ESAs Vessel Imaging experiment evaluates the changes in central and peripheral blood vessel wall properties and cross sectional areas of long-duration ISS crewmembers during and after long-term exposure to weightlessness. A Lower Body Negative Pressure programme runs in parallel to Vessel Imaging. Flow velocity changes in the aorta and the middle cerebral and femoral arteries are used to quantify the cardiovascular response to fluid shifts. Vessel Imaging aims to optimise the countermeasures used routinely during long-duration space missions. The aim of the Integrated Cardiovascular experiment is to determine the degree, development and clinical significance of cardiac atrophy and identify its mechanisms.
Maintenance activities were undertaken on the major ESA biological research facilities in Columbus in the two weeks until 29 June. On 21 June André Kuipers tested three pressure relief valves on the European Modular Cultivation System in Columbus. On 27 June the Biolab facility was activated and a successful Biolab Life Support Module tightness test was performed for all except one Experiment Container as expected. The following day a Life Support Module functional test was due to take place though this has been deferred until a later date.

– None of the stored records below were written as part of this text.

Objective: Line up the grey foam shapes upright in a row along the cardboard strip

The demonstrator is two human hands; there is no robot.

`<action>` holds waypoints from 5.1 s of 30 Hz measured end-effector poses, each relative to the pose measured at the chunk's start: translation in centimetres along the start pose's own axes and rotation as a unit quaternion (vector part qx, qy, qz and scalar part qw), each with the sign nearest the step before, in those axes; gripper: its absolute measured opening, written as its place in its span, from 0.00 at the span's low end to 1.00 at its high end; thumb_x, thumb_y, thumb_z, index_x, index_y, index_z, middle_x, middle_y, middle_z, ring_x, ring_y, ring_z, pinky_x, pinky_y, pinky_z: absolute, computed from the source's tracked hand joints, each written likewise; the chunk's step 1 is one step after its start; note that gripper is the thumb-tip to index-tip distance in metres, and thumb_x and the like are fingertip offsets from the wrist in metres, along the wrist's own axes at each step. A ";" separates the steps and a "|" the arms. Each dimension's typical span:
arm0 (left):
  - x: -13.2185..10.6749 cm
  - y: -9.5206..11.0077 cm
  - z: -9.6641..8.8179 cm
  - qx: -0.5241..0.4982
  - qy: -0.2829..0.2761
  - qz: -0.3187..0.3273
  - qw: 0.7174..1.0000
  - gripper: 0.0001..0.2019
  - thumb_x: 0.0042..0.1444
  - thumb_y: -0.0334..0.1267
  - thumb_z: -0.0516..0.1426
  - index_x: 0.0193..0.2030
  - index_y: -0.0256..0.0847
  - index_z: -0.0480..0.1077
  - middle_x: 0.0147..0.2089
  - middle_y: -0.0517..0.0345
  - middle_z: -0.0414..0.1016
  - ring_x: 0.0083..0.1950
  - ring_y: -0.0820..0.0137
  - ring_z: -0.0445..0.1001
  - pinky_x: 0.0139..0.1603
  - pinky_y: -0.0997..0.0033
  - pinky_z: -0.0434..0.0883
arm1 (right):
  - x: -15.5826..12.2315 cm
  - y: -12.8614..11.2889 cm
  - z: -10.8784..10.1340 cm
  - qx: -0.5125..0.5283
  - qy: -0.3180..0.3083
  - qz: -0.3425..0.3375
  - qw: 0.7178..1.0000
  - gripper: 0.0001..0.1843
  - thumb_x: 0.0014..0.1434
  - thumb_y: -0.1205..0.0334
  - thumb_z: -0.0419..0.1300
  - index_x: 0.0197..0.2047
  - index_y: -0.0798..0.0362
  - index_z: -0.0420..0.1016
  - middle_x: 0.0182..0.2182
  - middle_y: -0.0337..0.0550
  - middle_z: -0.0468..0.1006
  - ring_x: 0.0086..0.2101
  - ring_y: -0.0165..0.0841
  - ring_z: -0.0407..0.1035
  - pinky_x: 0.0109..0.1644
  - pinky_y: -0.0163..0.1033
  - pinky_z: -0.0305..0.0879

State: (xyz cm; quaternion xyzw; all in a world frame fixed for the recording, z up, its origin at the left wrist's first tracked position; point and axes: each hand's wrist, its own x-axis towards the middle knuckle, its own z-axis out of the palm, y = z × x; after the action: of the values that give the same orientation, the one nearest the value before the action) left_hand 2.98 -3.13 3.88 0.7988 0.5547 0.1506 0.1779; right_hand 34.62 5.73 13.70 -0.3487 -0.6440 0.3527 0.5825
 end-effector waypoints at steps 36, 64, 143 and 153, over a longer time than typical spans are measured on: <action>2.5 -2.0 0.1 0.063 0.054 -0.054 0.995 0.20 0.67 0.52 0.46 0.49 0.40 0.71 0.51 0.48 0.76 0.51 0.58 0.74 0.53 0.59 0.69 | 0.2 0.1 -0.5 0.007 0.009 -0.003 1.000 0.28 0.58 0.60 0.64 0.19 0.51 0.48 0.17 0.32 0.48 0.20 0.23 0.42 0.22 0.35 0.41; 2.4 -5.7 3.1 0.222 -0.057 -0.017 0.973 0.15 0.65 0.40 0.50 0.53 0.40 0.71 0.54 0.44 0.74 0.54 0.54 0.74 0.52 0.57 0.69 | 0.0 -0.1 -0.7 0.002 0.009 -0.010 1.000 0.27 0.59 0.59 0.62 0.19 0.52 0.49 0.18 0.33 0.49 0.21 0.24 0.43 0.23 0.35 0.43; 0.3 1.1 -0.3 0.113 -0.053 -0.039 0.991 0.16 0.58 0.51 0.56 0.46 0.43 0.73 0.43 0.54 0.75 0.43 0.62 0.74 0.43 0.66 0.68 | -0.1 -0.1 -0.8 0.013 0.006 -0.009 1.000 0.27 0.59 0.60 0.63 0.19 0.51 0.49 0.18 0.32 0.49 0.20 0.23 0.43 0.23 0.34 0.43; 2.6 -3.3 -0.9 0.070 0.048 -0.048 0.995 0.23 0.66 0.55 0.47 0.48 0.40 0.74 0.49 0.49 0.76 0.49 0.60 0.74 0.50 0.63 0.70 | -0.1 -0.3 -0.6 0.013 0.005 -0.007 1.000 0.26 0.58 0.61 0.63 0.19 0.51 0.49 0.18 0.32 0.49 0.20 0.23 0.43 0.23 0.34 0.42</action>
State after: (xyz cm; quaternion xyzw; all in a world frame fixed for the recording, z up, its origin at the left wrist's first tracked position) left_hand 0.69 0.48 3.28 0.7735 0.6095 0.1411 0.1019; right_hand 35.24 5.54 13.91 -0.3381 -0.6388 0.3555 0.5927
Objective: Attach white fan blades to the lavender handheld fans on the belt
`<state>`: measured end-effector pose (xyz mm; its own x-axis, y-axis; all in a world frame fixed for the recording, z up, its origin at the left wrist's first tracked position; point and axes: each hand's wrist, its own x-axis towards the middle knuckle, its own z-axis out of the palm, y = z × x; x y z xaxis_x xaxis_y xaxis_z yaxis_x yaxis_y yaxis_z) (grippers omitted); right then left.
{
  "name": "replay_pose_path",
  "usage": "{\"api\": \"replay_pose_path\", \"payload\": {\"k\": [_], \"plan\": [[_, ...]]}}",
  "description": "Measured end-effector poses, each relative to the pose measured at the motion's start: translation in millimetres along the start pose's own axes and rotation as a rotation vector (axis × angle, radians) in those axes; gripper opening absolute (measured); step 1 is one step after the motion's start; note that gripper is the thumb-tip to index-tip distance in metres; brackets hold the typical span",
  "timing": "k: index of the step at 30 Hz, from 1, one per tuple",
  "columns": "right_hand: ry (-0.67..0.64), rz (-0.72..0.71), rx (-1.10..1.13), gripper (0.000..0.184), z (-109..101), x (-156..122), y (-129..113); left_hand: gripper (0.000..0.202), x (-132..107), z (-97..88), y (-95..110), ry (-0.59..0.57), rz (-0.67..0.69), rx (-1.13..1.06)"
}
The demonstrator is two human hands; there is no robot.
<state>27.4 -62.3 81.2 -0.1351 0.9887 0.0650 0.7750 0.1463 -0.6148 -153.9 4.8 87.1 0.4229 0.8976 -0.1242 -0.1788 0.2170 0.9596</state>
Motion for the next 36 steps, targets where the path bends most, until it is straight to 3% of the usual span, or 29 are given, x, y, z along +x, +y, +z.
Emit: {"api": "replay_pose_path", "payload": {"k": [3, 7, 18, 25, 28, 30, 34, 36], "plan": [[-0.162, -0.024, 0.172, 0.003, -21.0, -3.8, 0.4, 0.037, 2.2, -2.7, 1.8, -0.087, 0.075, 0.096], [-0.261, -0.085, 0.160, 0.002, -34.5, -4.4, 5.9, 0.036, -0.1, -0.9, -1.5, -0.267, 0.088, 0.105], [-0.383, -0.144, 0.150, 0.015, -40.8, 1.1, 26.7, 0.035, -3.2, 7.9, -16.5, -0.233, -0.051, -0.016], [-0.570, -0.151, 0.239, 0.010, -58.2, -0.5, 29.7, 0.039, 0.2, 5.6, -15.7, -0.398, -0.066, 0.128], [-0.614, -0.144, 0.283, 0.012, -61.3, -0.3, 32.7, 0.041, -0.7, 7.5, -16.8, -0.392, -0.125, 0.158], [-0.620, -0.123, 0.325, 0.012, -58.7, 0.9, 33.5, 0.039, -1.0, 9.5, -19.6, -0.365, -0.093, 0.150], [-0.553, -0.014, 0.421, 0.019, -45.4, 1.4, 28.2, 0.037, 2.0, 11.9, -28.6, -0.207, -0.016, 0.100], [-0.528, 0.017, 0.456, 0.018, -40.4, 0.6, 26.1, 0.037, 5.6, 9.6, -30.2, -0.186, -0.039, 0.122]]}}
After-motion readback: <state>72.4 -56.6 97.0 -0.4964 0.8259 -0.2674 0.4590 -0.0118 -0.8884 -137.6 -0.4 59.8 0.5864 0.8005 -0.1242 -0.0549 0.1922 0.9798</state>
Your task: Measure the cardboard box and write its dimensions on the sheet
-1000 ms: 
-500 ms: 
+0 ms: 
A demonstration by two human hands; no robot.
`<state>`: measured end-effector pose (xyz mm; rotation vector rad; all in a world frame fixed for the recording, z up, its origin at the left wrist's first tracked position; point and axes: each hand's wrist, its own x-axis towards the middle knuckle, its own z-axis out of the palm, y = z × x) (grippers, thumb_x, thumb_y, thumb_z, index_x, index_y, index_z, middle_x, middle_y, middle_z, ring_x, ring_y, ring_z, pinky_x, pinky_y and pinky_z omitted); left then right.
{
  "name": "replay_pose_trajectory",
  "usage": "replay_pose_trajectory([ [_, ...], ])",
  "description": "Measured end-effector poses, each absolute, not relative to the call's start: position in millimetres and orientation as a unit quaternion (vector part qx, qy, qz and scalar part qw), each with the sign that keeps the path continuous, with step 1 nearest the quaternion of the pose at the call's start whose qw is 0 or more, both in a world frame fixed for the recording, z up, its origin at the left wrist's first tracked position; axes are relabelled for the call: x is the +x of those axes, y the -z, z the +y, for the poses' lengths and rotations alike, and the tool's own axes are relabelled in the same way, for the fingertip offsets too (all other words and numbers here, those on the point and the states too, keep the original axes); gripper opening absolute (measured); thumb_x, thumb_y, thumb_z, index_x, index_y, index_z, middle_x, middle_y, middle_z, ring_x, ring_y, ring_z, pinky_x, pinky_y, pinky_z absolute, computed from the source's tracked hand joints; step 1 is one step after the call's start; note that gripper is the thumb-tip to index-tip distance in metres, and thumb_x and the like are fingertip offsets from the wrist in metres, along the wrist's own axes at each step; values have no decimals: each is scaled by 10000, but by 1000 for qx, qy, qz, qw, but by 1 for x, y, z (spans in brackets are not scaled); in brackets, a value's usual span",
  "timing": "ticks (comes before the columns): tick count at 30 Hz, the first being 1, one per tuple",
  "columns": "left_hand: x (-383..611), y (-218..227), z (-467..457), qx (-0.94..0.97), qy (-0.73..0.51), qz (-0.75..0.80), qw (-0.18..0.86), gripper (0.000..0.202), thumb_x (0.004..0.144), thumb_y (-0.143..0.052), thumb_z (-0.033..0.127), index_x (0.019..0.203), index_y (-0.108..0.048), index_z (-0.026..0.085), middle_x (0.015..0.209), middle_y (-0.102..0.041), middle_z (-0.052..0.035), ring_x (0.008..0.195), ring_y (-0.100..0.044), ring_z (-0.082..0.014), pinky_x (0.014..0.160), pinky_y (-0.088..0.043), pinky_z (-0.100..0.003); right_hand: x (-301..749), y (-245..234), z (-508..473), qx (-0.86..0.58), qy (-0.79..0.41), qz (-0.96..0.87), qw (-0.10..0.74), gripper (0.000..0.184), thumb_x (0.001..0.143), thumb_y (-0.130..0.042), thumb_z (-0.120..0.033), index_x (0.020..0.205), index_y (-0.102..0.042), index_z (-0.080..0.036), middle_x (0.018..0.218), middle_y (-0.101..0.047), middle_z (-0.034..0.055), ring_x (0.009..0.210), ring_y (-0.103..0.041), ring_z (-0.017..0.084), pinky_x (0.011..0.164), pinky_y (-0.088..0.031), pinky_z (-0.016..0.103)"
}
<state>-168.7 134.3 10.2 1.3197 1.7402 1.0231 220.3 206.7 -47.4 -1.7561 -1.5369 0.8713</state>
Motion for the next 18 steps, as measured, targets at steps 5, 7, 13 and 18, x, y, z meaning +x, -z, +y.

Good science data has been confirmed by the science team of the Dose Distribution inside the ISS 3D (DOSIS-3D) experiment and data acquisition is ongoing using passive dosimeters located at different locations around the Columbus laboratory and two active DOSTEL detectors located inside the European Physiology Modules facility. The passive detectors are used in order to undertake 'area dosimetry' i.e. to measure the spatial radiation gradients inside the Columbus module while the active detectors are used to undertake time-dependent radiation measurements. The data from the DOSTEL detectors is downlinked via the European Physiology Modules facility.
The aim of the DOSIS-3D experiment is to determine the nature and distribution of the radiation field inside the ISS and follows on from the DOSIS experiment previously undertaken in the Columbus laboratory. The DOSIS-3D experiment will build on the data gathered from the DOSIS experiment by combing data gathered in Columbus with ISS International Partner data gathered in other modules of the ISS.
Data acquisition is on-going for the ALTEA (Anomalous Long Term Effects in Astronauts)-Shield experiment in the so-called “shielding” configuration since its relocation to EXPRESS Rack 3 in Columbus on 8 June. As of 29 June 21 days of cumulative days of science acquisition had been taken. The shielding part of the ALTEA -Shield experiment is testing two different types of shielding materials (and different thicknesses of each material) against cosmic rays. This will be undertaken in two sessions scheduled to last 40 days each. This follows the ALTEA-Survey part of the ALTEA-Shield experiment series which finished on 4 December with 112 cumulative days of science acquisition in its most recent location. The Survey part of the experiment had been undertaking a 3-dimensional survey of the radiation environment in the US laboratory.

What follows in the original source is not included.